An element of a or -1

Return type

choice (int or float)

Example

>>> choose_other_individual(np.arange(3), np.array([0, 0, 5]))
2
>>> choose_other_individual(np.arange(3), np.zeros(3))
-1
>>> chosen = choose_other_individual(np.arange(3), np.array([0.1, 0.5, 0.7]))
>>> chosen in [0, 1, 2]
True

Get the index of the first element in cdf that is larger than u.

The algorithm does a refining search. We first iterate over cdf in larger steps to find a subset of cdf in which we have to look at each element.

The step size in the first iteration is the square root of the length of cdf, which minimizes runtime in expectation if u is a uniform random variable.

Parameters
  • u (float) – A uniform random draw.

  • cdf (numpy.ndarray) – 1d array with cumulative probabilities.

Returns

The selected index.

Return type

int

Example

>>> cdf = np.array([0.1, 0.6, 1.0])
>>> _get_index_refining_search(0, cdf)
0
>>> _get_index_refining_search(0.05, cdf)
0
>>> _get_index_refining_search(0.55, cdf)
1
>>> _get_index_refining_search(1, cdf)
2
create_group_indexer(states: pandas.DataFrame, group_code_name: str) numba.typed.List[source]

Create the group indexer.

The indexer is a list where the positions correspond to the group number defined by assortative variables. The values inside the list are one-dimensional integer arrays containing the indices of states belonging to the group.

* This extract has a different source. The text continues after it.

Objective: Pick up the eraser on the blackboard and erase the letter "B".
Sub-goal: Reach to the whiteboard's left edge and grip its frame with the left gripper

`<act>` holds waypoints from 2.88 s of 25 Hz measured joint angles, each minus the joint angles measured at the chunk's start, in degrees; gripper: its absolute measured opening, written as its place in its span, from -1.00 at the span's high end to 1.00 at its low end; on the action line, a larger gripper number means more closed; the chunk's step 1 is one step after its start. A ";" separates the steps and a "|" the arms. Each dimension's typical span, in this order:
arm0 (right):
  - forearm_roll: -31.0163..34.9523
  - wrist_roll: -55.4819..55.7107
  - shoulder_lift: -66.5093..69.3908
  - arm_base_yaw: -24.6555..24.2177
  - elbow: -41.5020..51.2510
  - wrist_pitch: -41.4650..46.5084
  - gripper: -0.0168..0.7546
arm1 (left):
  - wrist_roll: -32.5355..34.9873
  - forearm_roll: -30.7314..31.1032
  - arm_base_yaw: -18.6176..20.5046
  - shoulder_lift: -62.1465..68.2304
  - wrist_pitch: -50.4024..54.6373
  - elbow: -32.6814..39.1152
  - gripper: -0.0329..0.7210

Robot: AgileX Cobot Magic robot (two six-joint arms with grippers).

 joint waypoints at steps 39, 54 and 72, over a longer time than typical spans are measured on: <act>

If there are no assortative variables, all individuals are assigned to a single group with code 0 and the indexer is a list where the first position contains all indices of states.

When an assortative variable is factorized, missing values receive -1 as the group key. Thus, we remove all negative group keys from the indexer.

Parameters
Returns

The i_th entry are the indices of the i_th group.

Return type

indexer (numba.typed.List)

post_process_contacts(contacts, states, contact_models)[source]

Post-process contacts.

The number of contacts for random models is rounded such that the sum of contacts is preserved.

_sum_preserving_round(arr)[source]

Round values in an array, preserving the sum as good as possible.

The function loops over the elements of an array and collects the deviations to the nearest downward adjusted integer. Whenever the collected deviations reach a predefined threshold, +1 is added to the current element and the collected deviations are reduced by 1.

Parameters

arr (numpy.ndarray) – A one-dimensional array whose values should be rounded.

Returns

Array with sum preserved rounded values.

Return type

arr (numpy.ndarray)

Example

>>> arr = np.full(10, 5.2)
>>> _sum_preserving_round(arr)
array([5., 5., 6., 5., 5., 5., 5., 6., 5., 5.])
>>> arr = np.full(2, 1.9)
>>> _sum_preserving_round(arr)
array([2., 2.])
_consolidate_reason_of_infection(was_infected_by_recurrent: numpy.ndarray, was_infected_by_random: numpy.ndarray, contact_models: Dict[str, Dict[str, Any]]) pandas.Series[source]

Consolidate reason of infection.

_numpy_replace(x: numpy.ndarray, replace_to: Dict[Any, Any])[source]

Replace values in a NumPy array with a dictionary.